Le pipeline de l’espoir

Comme on le rapportait en page quatre dans notre édition de mercredi, c’était le branle-bas politique à Saint-Jean. Des travailleurs de la raffinerie Irving se tenaient bien rangés, comme une garde d’honneur déployée pour un grand évènement. Le premier ministre du Nouveau-Brunswick et le ministre fédéral Keith Ashfield étaient sur place, multipliant les entrevues avec la presse locale, provinciale et nationale. Un porte-parole de la raffinerie exprimait la joie de participer à ce grand jour, et le chef du parti de l’opposition officielle s’est empressé de publier un communiqué de presse soulignant l’opportunité importante pour le Nouveau-Brunswick.

Mais de quel évènement s’agissait-il au juste? Quel était le motif de ces réjouissances? La société TransCanada Corporation a émis mercredi matin un avis qu’elle lancera des appels d’offres «exécutoires» qui visent à obtenir des engagements fermes de «parties intéressées par un projet d’oléoduc» qui transporterait du pétrole de l’Ouest canadien vers les marchés de l’Est. Les appels d’offres, selon le communiqué de TransCanada, seront officiellement lancés le 15 avril. Les parties intéressées auront jusqu’au 17 juin 2013 pour déposer leurs soumissions. Alors tout le déploiement de mercredi célébrait l’annonce d’un appel d’offres…
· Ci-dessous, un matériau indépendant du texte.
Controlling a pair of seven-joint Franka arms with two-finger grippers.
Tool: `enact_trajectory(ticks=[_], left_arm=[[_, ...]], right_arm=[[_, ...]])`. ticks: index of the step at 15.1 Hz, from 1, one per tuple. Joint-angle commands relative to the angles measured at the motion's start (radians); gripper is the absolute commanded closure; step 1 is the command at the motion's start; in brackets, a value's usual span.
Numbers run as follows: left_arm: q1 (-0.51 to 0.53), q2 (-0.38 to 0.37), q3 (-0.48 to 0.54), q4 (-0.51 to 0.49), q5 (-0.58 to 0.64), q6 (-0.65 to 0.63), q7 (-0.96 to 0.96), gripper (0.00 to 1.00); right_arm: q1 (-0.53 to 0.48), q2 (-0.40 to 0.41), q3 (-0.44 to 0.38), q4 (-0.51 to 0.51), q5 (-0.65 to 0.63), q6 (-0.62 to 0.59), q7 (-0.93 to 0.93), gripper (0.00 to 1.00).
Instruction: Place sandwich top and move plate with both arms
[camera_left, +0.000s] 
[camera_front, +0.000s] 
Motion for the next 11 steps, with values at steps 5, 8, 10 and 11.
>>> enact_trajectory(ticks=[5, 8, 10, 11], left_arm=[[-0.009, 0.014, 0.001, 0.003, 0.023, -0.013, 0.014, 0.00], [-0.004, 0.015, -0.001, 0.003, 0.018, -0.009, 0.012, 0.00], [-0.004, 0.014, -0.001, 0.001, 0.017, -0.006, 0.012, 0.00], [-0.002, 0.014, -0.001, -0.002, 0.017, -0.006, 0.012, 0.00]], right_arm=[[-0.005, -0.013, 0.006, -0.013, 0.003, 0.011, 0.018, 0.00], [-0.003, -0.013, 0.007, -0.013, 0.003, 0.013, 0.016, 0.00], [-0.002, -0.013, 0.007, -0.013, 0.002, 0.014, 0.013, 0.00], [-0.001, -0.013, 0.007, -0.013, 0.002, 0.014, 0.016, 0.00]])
TransCanada affirme qu’elle lancera les appels d’offres parce que ses consultations préliminaires, ce qu’elle décrit comme une phase de manifestation d’intérêts, ont été «fructueuses». Si les offres sont «concluantes», TransCanada procédera à l’étape suivante, l’obtention des permis de construction et d’exploitation. Si le communiqué de presse évoque 2017 comme date de mise en service, ailleurs sur le site de TransCanada, la société vise l’exploitation du pipeline en 2018.

TransCanada a baptisé son projet «Oléoduc Énergie Est». Il consiste à convertir un tronçon du pipeline de 3000 km, qui sert actuellement au transport du gaz naturel, pour acheminer du pétrole lourd tiré des sables bitumineux vers Montréal et Lévis où sont situées les raffineries du Québec. Ces deux raffineries peuvent produire environ 425 000 barils par jour. Pour approvisionner la raffinerie de Saint-Jean, qui peut raffiner 300 000 barils de pétrole par jour, un nouveau tronçon de 1400 km serait construit. Une fois en exploitation, l’Oléoduc Énergie Est pourrait transporter 850 000 barils par jour, affirme TransCanada.

Au Nouveau-Brunswick, l’arrivée de l’oléoduc permettrait à la raffinerie de Saint-Jean d’approvisionner sa raffinerie en pétrole d’origine canadienne plutôt que du pétrole du Moyen-Orient, plus cher. Mercredi, le porte-parole de la raffinerie Irving a indiqué que cet approvisionnement en pétrole canadien lui permettrait d’être plus concurrentiel sur les marchés. C’est un point positif. Est-ce que cela mènerait à des prix plus bas pour les consommateurs de la province? Logiquement, c’est possible, mais ce n’est pas garanti.

Le discours politique sur le projet de l’oléoduc est empreint d’un optimisme débordant, mais très vague sur les retombées réelles du projet. On évoque la possibilité de créer des milliers d’emplois, mais on ne précise pas pendant combien de temps. En fait, la majorité des emplois seraient créés durant la construction de l’oléoduc. TransCanada embauchera-t-il son personnel au Nouveau-Brunswick? C’est possible, mais rien n’est confirmé.

Il faut que la situation de l’emploi au Nouveau-Brunswick soit vraiment en mauvaise posture pour que le premier ministre s’accroche à ce projet comme une bouée de sauvetage. En matière de création d’emplois, la majorité de ces emplois attendus seront de dix-huit mois à deux ans, si on se fie au calendrier des travaux avancé par TransCanada. À la raffinerie de Saint-Jean, essentiellement la production restera stable, c’est la source de l’approvisionnement qui changera.

À Québec, le discours politique est beaucoup plus sobre. Le gouvernement du Québec s’est contenté d’affirmer à la mi-février, après la visite de M. Alward, qu’il «n’était pas hostile» au projet, à condition qu’il soit exemplaire sur le plan environnemental et qu’il représente pour le Québec des retombées économiques significatives.

L’oléoduc aura-t-il des retombées économiques au Nouveau-Brunswick s’il se concrétise? Oui, bien sûr, mais des retombées temporaires. Changera-t-il définitivement la dynamique de l’emploi et de l’économie de la province? N’y misez pas votre dernière chemise, vous risqueriez de la perdre.